Your objective:
Using the data that follows, give the number of lines in which the word "garment" occurs. Write only the number.

━━ Information

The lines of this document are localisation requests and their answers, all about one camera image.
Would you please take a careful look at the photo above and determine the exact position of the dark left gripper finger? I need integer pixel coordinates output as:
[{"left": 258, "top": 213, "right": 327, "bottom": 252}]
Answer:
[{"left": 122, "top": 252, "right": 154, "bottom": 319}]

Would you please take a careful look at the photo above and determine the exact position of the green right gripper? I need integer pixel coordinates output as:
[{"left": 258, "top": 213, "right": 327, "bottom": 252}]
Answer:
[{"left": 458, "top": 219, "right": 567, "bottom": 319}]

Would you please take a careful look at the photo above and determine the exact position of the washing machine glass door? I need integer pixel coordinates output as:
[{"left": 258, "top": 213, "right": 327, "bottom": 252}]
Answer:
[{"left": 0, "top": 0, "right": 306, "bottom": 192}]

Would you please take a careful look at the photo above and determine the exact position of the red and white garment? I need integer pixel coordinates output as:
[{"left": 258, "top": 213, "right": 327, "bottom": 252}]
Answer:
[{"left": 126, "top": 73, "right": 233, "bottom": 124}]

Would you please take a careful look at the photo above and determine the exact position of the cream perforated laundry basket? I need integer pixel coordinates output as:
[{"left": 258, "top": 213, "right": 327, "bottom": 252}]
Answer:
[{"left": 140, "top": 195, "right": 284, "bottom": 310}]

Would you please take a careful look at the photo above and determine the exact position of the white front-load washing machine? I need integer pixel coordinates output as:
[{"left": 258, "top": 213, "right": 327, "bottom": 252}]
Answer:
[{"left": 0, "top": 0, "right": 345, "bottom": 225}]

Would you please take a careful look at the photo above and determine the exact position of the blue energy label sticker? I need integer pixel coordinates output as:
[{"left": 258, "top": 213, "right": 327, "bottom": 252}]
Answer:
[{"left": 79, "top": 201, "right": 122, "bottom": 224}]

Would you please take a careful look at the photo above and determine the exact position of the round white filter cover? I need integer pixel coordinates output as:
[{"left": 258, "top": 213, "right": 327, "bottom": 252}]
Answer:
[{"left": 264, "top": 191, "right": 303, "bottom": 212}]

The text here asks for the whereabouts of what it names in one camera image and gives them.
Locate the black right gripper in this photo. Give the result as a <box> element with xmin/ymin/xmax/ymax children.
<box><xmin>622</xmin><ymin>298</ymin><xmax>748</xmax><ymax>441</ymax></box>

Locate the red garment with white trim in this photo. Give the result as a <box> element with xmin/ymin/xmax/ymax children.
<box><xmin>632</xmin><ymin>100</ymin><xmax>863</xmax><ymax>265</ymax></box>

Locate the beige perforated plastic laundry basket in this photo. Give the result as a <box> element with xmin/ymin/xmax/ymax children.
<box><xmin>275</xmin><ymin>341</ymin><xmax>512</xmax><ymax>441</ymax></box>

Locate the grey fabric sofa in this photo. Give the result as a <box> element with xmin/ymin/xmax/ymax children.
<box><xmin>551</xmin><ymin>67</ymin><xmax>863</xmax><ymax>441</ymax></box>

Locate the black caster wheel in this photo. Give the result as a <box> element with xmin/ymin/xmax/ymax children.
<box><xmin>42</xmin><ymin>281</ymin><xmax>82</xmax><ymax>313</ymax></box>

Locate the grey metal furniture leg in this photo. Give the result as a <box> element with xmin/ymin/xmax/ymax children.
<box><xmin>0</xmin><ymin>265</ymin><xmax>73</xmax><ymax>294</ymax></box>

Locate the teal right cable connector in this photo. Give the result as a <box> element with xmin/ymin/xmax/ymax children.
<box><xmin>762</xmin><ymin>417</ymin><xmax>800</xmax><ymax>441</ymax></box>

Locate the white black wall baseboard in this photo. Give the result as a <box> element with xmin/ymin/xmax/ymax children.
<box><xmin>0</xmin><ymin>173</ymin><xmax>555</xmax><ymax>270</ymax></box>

━━━━

Task solution:
2